Start with the first line of the material. Repeat each line exactly through the one that contains "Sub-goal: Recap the".

START INFORMATION SUPPLIED

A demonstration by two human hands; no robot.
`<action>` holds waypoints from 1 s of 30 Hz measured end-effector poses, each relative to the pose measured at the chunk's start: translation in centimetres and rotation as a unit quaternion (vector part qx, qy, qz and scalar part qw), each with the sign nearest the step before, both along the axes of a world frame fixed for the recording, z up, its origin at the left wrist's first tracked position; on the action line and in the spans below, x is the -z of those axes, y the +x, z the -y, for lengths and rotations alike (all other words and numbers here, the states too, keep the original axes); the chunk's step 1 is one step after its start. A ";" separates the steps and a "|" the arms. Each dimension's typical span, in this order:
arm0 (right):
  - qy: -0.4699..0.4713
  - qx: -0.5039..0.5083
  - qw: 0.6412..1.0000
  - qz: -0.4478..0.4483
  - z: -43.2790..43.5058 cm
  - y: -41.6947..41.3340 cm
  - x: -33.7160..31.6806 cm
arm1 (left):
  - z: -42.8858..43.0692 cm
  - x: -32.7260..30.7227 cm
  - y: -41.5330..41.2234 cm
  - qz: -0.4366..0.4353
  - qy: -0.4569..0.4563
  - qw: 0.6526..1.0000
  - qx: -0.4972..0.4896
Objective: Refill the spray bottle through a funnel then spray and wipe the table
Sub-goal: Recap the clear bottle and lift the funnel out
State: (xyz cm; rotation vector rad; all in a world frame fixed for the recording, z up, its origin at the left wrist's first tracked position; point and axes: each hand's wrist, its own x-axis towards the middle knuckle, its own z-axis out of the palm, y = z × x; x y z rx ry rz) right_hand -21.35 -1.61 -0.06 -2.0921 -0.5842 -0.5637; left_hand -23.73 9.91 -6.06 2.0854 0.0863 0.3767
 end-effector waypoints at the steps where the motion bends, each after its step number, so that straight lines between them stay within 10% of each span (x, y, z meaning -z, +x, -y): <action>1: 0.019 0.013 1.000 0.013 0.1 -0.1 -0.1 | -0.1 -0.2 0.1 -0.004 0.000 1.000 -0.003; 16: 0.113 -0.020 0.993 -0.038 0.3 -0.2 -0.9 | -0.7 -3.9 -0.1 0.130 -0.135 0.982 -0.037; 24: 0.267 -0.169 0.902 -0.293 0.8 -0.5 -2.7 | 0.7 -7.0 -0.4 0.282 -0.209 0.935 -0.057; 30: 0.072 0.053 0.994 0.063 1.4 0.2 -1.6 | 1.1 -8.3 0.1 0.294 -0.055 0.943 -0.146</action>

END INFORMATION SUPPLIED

[RESPONSE AREA]:
A demonstration by two human hands; no robot.
`<action>` holds waypoints from 1 s of 30 Hz measured end-effector poses, each relative to the pose measured at the chunk's start: translation in centimetres and rotation as a unit quaternion (vector part qx, qy, qz and scalar part qw), each with the sign nearest the step before, both along the axes of a world frame fixed for the recording, z up, its origin at the left wrist's first tracked position; on the action line and in the spans below, x is the -z of those axes, y the +x, z the -y, for lengths and rotations alike (all other words and numbers here, the states too, keep the original axes); the chunk's step 1 is one step after its start. A ";" separates the steps and a "|" the arms. Each dimension's typical span, in this order:
arm0 (right):
  - qy: -0.4699..0.4713
  - qx: -0.5039..0.5083
  - qw: 0.6412..1.0000
  - qz: -0.4478..0.4483
  - z: -43.2790..43.5058 cm
  - y: -41.6947..41.3340 cm
  - x: -33.7160..31.6806 cm
arm1 (left):
  - z: -42.8858..43.0692 cm
  - x: -32.7260..30.7227 cm
  - y: -41.5330..41.2234 cm
  - qz: -0.4366..0.4353
  - qy: -0.4569..0.4563
  - qw: 0.6526..1.0000
  - qx: -0.4972..0.4896
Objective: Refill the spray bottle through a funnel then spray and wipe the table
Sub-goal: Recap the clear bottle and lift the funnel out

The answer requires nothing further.